Introduction

XPath is used to navigate through elements and attributes in an XML document
HTML is roughly a subset of XML
XPath can select elements or element sets in an HTML document

The expressions are similar to specifying a path in a file system

Generally the purpose of XPath is to allow the user to select a single element or a set of elements

Terminology

See reference XPath Terminology

Nodes - nodes are in parent child relationships (a tree of nodes)

Elements - <a href="xxx">Click this Link</a> is an element node

Attributes - value="Bike" and href="xxx" are attribute nodes

Text

Namespace

Processing-Instruction

Comment

Document

Node Selection

Useful path expressions

nodename - selects all nodes with the name "nodename"
/        - selects from the root node
//       - selects nodes from the current node that match the selection
.        - selects the current node
..       - selects the parent of the current node
@        - selects attributes

XPath contains a set of Node Tests which when satisfied chooses the node

comment()	          - Selects nodes that are comments.
node()                    - Selects nodes of any type.
processing-instruction()  - Selects nodes that are processing instructions.
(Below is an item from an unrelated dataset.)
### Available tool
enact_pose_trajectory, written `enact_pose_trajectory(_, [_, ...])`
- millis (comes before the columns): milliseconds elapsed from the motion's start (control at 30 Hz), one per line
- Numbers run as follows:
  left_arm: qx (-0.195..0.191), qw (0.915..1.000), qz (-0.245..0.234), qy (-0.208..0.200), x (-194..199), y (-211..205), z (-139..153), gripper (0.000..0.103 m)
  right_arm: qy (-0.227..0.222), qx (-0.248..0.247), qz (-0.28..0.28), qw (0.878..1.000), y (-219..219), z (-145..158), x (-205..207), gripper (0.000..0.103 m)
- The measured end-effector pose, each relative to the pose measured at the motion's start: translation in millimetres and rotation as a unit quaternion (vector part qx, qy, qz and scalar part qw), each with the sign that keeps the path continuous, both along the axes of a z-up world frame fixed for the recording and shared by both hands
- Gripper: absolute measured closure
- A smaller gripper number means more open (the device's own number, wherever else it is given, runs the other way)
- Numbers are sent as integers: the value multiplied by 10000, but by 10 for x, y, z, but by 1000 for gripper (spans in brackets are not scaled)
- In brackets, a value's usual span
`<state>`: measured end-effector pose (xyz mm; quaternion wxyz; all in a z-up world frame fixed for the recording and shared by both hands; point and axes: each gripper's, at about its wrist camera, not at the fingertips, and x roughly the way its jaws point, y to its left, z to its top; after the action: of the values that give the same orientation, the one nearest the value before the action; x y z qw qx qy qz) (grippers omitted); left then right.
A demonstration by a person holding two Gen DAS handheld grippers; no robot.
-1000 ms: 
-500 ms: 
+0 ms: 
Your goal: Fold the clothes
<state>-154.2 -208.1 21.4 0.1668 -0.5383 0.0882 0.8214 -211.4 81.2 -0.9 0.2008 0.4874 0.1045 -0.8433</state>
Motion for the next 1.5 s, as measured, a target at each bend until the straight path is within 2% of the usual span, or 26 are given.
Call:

You can specify 
                            which processing instruction to select by providing it's name in
                            the parentheses.  These are generally in xml documents
text()                    - Selects a text node.

Predicates

Used to find a specific node once a path expression is specified

Predicates are placed within braces []

Positional Predicates have numbers, last() or position() within the braces []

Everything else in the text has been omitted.